Lin^-CD34⁺ cells were isolated as described in “Material and Methods” section and co-cultured in a stromal layer of HS-5 cells for 72h in presence of the indicated concentrations of Vorinostat (A and B), Ruxolitinib (C and D) SP600125 (JNKi–A and C) and LY294002 (PI3Ki–B and D). At 72h of co-culture, cells were harvested, stained with CD45 (to distinguish between Lin^-CD34⁺ and HS-5 cells) and Annexin-V/PI to determine cellular viability by Flow Cytometry analysis as described in “Materials and Methods”. The results are representative of nine MPN patients tested and graphics indicate the percentage of viable cells (Annexin-V and PI negative cells) in the indicated conditions (* 0.05 >p; *** 0.001>p).

Fig 5. Model for the proposed BM mediated protection of MPN cells.

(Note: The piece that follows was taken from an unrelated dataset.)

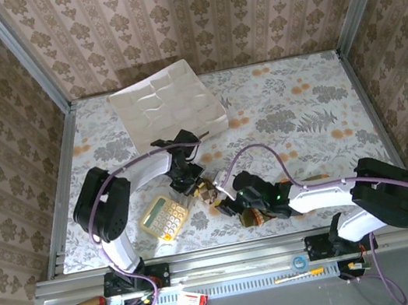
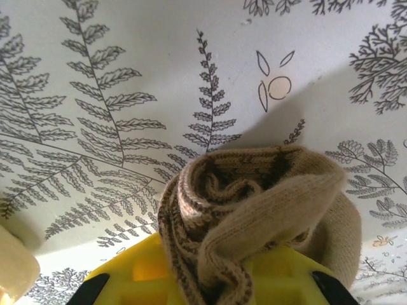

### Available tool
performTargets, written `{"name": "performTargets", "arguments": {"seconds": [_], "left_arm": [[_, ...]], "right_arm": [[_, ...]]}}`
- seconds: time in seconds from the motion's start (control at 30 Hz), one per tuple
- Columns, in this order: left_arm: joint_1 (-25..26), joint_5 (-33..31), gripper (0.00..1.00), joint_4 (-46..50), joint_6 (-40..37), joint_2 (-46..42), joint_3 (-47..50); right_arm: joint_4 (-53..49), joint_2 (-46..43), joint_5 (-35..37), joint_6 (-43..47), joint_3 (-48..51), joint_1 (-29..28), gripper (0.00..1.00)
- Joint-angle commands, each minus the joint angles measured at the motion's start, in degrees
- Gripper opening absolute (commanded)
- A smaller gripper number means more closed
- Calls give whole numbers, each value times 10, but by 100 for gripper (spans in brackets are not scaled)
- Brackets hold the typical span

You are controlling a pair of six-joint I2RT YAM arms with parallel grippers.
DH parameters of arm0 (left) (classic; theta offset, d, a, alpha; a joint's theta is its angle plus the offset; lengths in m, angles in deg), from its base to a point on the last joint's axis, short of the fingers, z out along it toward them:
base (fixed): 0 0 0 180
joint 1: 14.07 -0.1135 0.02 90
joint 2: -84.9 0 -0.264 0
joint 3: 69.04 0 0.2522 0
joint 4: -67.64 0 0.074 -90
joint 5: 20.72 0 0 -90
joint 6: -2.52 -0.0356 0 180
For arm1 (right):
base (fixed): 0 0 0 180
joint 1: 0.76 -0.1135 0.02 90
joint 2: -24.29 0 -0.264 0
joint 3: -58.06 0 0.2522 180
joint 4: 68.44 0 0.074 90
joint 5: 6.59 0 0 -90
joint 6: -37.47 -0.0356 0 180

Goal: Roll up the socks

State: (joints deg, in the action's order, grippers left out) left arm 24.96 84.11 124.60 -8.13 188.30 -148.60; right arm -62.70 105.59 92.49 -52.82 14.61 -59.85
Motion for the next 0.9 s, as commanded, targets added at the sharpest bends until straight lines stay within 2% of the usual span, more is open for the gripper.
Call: {"name": "performTargets", "arguments": {"seconds": [0.0,0.17,0.33,0.5,0.53,0.67,0.77,0.8,0.87], "left_arm": [[6,-61,0,121,23,67,5],[7,-51,0,128,9,83,-19],[5,-41,0,128,-2,91,-27],[2,-28,0,119,-15,88,-34],[2,-27,0,117,-18,86,-35],[-1,-23,0,112,-31,68,-38],[-7,-23,0,98,-33,41,-35],[-11,-23,2,92,-34,29,-33],[-18,-23,16,76,-39,8,-31]], "right_arm": [[-30,25,136,63,-29,-53,64],[-14,87,219,122,-88,-81,65],[3,137,226,170,-124,-80,66],[-9,204,228,167,-154,-70,63],[-15,216,233,161,-162,-66,60],[-82,247,236,111,-196,-39,30],[-127,247,191,65,-194,-20,11],[-134,242,175,52,-185,-16,6],[-138,231,134,26,-163,-6,1]]}}
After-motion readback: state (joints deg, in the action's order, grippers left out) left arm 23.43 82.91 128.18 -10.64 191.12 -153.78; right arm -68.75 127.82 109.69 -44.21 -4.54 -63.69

In vitro, MPN cells (SET-2, HEL, UKE-1 cell lines and MPN patient BM-derived Lin^-CD34⁺ cells) are killed once exposed to chemotherapeutic agents, like Vorinostat and Ruxolitinib, as a result of the inhibition of HDAC enzymes and JAK2V617F mutant protein kinase, respectively. However, in vivo (in MPN patients) or in the co-culture assays with the HS-5 BM stroma, MPN cells are able survive the cytotoxic action of these noxious agents through the activation of the JNK and PI3K signalling pathways, allowing MPN cells to escape these chemotherapeutic regiments and prolonging disease in MPN patients. The mechanisms underlying the activation of these signalling pathways are still elusive, but we postulate that involves the secretion of soluble factors by the BM stroma and the direct interaction between the MPN cells and the BM microenvironment.